→ **ACTIVITY**:
Through to the final line, write out the records below exactly, omitting any images they contain.

→ **RAW DATA**:
*** Block opens ***

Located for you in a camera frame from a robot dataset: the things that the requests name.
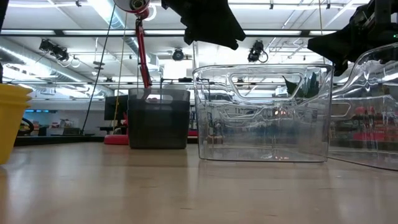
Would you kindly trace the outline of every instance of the black stand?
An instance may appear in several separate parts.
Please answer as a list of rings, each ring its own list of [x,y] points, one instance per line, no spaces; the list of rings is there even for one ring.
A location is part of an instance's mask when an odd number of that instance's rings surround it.
[[[4,18],[6,17],[8,2],[9,0],[0,1],[0,30],[2,28],[2,23],[4,22]]]
[[[2,23],[6,17],[6,11],[9,0],[0,0],[0,33],[2,29]],[[2,65],[0,63],[0,84],[2,84]]]

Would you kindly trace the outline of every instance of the monitor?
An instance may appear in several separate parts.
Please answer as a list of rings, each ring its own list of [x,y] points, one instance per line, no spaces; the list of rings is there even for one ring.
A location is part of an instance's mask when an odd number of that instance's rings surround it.
[[[117,99],[117,96],[111,96],[111,97],[105,98],[105,115],[104,115],[105,121],[113,121],[114,113],[116,111],[116,99]],[[117,121],[123,120],[124,113],[127,114],[128,101],[129,101],[128,95],[119,96],[119,106],[118,106],[118,112],[116,115]]]

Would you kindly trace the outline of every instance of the wooden table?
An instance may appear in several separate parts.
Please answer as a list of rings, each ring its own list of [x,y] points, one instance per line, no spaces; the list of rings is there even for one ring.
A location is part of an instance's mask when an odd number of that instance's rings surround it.
[[[398,173],[210,162],[100,143],[17,147],[0,169],[1,224],[397,223]]]

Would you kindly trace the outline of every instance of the yellow cup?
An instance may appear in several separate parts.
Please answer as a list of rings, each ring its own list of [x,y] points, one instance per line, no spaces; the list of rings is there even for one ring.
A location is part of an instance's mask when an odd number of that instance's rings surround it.
[[[0,165],[7,163],[32,90],[0,84]]]

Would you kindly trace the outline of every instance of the transparent plastic container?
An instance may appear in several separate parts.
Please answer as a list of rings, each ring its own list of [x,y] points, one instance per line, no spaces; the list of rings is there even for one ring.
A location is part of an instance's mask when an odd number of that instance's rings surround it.
[[[332,79],[329,65],[195,70],[200,158],[325,162]]]
[[[333,90],[330,157],[398,170],[398,44],[366,52]]]

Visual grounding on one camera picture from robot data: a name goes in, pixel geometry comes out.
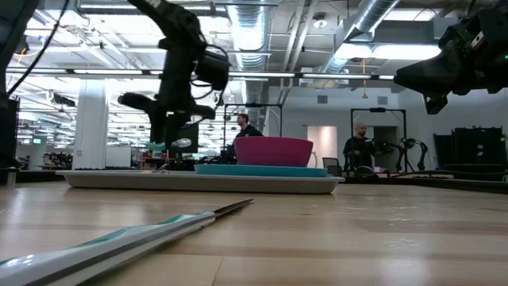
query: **pink bowl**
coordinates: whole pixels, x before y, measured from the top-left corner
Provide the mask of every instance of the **pink bowl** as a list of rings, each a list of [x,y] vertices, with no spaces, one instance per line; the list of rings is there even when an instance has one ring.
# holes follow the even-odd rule
[[[239,137],[234,141],[238,164],[306,167],[313,142],[286,137]]]

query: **bald man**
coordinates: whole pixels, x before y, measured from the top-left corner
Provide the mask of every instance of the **bald man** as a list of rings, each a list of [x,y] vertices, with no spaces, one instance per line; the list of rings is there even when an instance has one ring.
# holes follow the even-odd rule
[[[351,167],[356,168],[359,166],[372,167],[373,146],[370,144],[370,140],[365,137],[367,127],[365,124],[355,124],[355,135],[353,138],[349,138],[344,146],[344,157],[346,158],[346,166],[348,168],[348,162]]]

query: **chair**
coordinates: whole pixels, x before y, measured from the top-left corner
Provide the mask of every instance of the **chair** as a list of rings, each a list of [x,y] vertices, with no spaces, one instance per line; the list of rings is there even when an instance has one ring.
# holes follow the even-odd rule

*** Block closes ***

→ **FINAL ANSWER**:
Located for you in a camera frame from a robot dataset: the things that the requests name.
Would you kindly trace the outline of every instance of the black stand?
An instance may appear in several separate parts.
Please answer as a list of rings, each ring its own list of [x,y] points, one instance per line, no spaces; the list of rings is there even for one ring.
A location is part of an instance's mask when an odd number of that instance's rings surround it.
[[[4,18],[6,17],[8,2],[9,0],[0,1],[0,30],[2,28],[2,23],[4,22]]]
[[[2,23],[6,17],[6,11],[9,0],[0,0],[0,33],[2,29]],[[2,65],[0,63],[0,84],[2,84]]]

Would you kindly trace the outline of every instance of the monitor?
An instance may appear in several separate parts.
Please answer as a list of rings, each ring its own list of [x,y] points, one instance per line, no spaces; the list of rings is there even for one ring.
A location is part of an instance's mask when an odd number of that instance's rings surround it.
[[[117,99],[117,96],[111,96],[111,97],[105,98],[105,115],[104,115],[105,121],[113,121],[114,113],[116,111],[116,99]],[[117,121],[123,120],[124,113],[127,114],[128,101],[129,101],[128,95],[119,96],[119,106],[118,106],[118,112],[116,115]]]

Would you kindly trace the outline of every instance of the wooden table?
An instance may appear in several separate parts.
Please answer as a list of rings, each ring its own list of [x,y] points, one instance per line, no spaces; the list of rings is there even for one ring.
A location is part of an instance's mask when an odd number of that instance's rings surround it.
[[[398,173],[210,162],[100,143],[17,147],[0,169],[1,224],[397,223]]]

Would you kindly trace the outline of every instance of the yellow cup?
An instance may appear in several separate parts.
Please answer as a list of rings, each ring its own list of [x,y] points, one instance per line, no spaces; the list of rings is there even for one ring.
A location is part of an instance's mask when an odd number of that instance's rings surround it.
[[[0,165],[7,163],[32,90],[0,84]]]

Would you kindly trace the outline of every instance of the transparent plastic container?
An instance may appear in several separate parts.
Please answer as a list of rings, each ring its own list of [x,y] points, one instance per line, no spaces; the list of rings is there even for one ring.
A location is part of an instance's mask when an odd number of that instance's rings surround it.
[[[332,79],[329,65],[195,70],[200,158],[325,162]]]
[[[333,90],[330,157],[398,170],[398,44],[366,52]]]

Visual grounding on one camera picture from robot data: a name goes in, pixel geometry comes out.
query: **pink bowl**
coordinates: whole pixels, x before y, measured from the top-left corner
Provide the mask of every instance of the **pink bowl** as a list of rings, each a list of [x,y] vertices, with no spaces, one instance per line; the list of rings is there even when an instance has one ring.
# holes follow the even-odd rule
[[[239,137],[234,141],[238,164],[306,167],[313,142],[286,137]]]

query: **bald man**
coordinates: whole pixels, x before y, measured from the top-left corner
Provide the mask of every instance of the **bald man** as a list of rings, each a list of [x,y] vertices, with no spaces, one instance per line; the list of rings is there even when an instance has one ring.
# holes follow the even-odd rule
[[[351,167],[356,168],[359,166],[372,167],[373,146],[370,144],[370,140],[365,137],[367,127],[365,124],[355,124],[355,135],[353,138],[349,138],[344,146],[344,157],[346,158],[346,166],[348,168],[348,162]]]

query: **chair**
coordinates: whole pixels, x before y, measured from the top-left corner
Provide the mask of every instance of the **chair** as a list of rings, each a list of [x,y] vertices, with no spaces, one instance per line; the list of rings is there even when an instance has one ring.
# holes follow the even-odd rule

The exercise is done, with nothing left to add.